Rabbi Sally's Most Recent Column from our Newsletter, Chai Lights

FROM THE RABBI'S STUDY

All of us make take the time to reexamine our lives and life itself. We should ask questions, pray, and try to come to terms with who we are. At this time, we wonder about our world and what role we play in it. We look at our world filled with the potential of opportunity, with challenge, with hope and with love.

It is not an interesting or dull world in and of itself. Things are interesting or dull according to how we feel about them. Life is good, beautiful, and meaningful if it is viewed as a process and not as a state of being....if the good life is seen as a way of life and not as an attainment of life. Meaning to life is granted by the person living it. This has always been the message of Judaism.
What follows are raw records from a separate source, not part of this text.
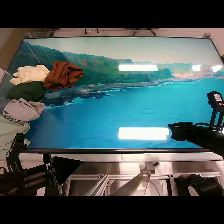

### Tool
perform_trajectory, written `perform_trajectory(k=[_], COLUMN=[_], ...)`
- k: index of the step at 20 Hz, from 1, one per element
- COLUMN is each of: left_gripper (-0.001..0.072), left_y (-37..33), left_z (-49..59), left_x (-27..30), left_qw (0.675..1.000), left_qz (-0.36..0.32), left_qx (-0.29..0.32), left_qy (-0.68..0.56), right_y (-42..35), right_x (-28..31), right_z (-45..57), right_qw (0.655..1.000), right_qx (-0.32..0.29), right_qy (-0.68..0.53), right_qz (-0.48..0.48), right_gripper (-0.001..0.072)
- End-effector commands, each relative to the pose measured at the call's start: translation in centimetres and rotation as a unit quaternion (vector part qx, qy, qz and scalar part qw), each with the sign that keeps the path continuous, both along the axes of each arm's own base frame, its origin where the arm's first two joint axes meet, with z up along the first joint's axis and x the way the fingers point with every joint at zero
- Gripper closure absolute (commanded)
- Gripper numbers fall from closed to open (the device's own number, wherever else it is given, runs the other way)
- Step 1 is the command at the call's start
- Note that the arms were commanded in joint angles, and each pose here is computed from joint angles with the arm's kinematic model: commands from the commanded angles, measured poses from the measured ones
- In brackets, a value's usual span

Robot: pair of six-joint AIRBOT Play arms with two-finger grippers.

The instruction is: Fold the shirts.

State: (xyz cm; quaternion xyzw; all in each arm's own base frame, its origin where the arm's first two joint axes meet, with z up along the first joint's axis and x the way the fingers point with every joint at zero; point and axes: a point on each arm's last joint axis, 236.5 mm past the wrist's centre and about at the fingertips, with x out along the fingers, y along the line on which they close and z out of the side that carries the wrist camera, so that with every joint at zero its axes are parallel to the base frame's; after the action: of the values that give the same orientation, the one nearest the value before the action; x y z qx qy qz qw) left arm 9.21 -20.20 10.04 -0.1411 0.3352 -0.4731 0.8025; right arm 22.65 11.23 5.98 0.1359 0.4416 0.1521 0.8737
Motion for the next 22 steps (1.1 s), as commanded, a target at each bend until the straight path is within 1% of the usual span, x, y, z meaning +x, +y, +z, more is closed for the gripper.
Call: perform_trajectory(k=[1,12,13,14,16,17,18,19,21,22], left_gripper=[0.0677,0.0674,0.0676,0.0676,0.0676,0.0676,0.0674,0.0674,0.0677,0.0677], left_y=[0.0,0.0,0.3,0.6,0.8,1.3,2.3,3.6,6.5,7.9], left_z=[0.0,0.0,0.6,1.9,4.9,5.9,5.9,4.8,2.1,1.4], left_x=[0.0,0.1,1.3,3.0,4.9,6.0,7.4,9.1,13.3,15.7], left_qw=[1.0,1.0,0.999,0.997,0.989,0.984,0.981,0.979,0.973,0.967], left_qz=[0.0,0.002,0.022,0.057,0.104,0.128,0.158,0.189,0.222,0.232], left_qx=[0.0,0.0,-0.005,-0.028,-0.094,-0.107,-0.094,-0.056,0.058,0.103], left_qy=[0.001,-0.002,-0.023,-0.041,-0.052,-0.067,-0.066,-0.042,-0.005,0.009], right_y=[0.0,0.0,0.0,0.1,0.4,0.4,0.4,0.4,0.4,0.5], right_x=[0.0,0.0,0.0,0.0,-0.1,0.1,0.2,0.7,1.8,2.4], right_z=[0.0,0.0,0.0,0.0,0.2,0.3,0.4,0.5,0.5,0.3], right_qw=[1.0,1.0,1.0,1.0,1.0,1.0,1.0,1.0,1.0,1.0], right_qx=[0.0,0.001,0.001,0.001,0.01,0.01,0.009,0.012,0.014,0.014], right_qy=[0.0,0.0,0.0,0.0,0.0,-0.004,-0.007,-0.013,-0.019,-0.017], right_qz=[0.0,0.0,0.0,0.0,0.003,0.003,0.001,-0.002,-0.01,-0.013], right_gripper=[0.069,0.0691,0.069,0.0691,0.0691,0.0691,0.0689,0.0689,0.0689,0.0689])
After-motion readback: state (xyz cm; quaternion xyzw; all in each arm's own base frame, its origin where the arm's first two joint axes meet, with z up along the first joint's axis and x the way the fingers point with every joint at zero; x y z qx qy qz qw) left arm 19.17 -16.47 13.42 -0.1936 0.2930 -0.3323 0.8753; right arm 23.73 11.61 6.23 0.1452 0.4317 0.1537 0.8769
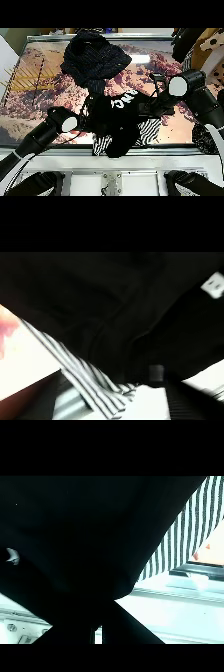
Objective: Fold the clothes and pants, and hang the long-sleeved shirts on hangers.
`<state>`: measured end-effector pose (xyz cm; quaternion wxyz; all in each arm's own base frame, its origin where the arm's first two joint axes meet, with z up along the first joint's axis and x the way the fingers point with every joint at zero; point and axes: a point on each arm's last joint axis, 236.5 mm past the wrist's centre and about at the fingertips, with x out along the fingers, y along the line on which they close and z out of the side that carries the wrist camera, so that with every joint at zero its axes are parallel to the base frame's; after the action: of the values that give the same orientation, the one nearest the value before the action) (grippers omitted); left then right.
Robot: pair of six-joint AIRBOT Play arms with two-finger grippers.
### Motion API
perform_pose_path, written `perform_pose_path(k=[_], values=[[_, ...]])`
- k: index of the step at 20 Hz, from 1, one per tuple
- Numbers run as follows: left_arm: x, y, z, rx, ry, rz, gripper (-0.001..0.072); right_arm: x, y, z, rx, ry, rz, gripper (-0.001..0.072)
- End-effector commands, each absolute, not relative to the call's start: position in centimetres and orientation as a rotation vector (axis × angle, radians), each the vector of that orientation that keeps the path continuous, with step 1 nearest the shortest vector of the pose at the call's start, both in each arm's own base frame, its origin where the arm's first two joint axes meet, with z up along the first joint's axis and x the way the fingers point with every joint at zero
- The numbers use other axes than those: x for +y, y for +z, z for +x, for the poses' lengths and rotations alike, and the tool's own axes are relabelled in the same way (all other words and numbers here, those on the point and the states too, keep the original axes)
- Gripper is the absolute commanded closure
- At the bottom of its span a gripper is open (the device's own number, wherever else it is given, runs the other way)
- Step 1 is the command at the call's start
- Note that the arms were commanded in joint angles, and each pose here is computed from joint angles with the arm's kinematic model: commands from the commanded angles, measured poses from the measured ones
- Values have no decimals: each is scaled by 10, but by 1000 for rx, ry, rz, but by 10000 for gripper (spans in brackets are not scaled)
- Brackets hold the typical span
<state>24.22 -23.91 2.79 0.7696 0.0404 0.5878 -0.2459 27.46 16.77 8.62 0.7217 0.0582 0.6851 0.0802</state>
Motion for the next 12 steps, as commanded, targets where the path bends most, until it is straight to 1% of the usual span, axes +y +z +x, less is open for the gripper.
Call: perform_pose_path(k=[1,4,6,12], values=[[-246,58,270,1192,-542,64,35,170,86,276,1507,176,141,684],[-228,101,300,1077,-502,-10,35,170,86,276,1507,176,142,685],[-209,114,314,1039,-458,-40,35,170,86,276,1507,175,142,685],[-138,102,359,1024,-311,-53,35,170,86,276,1508,176,142,685]])
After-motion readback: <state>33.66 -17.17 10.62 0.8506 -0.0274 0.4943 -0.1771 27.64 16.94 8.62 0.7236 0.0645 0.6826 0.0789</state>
Life offers no guarantee of happiness; nor are we granted notarized assurance that it will be filled with excitement and interest. Life is not happiness to be lightly enjoyed, but it is a battle to be heroically waged.

On an old Temple wall was found a picture of a king forging a chain from his crown, and nearby, a slave making of his chain,  a crown. The caption underneath read: "Life is what one makes of it, no matter of what it is made." I have heard it said that life is like a game of cards; you cannot choose the hand you get, but you can choose how to play it.

Take time to savor life, to think and to plan, to evaluate what has been, and to look forward realistically and hopefully. "Many people die," said Oliver Wendell Holmes, "with their music still in them." What is the reason? It is because they are always getting ready to live, and before they know it, time runs out.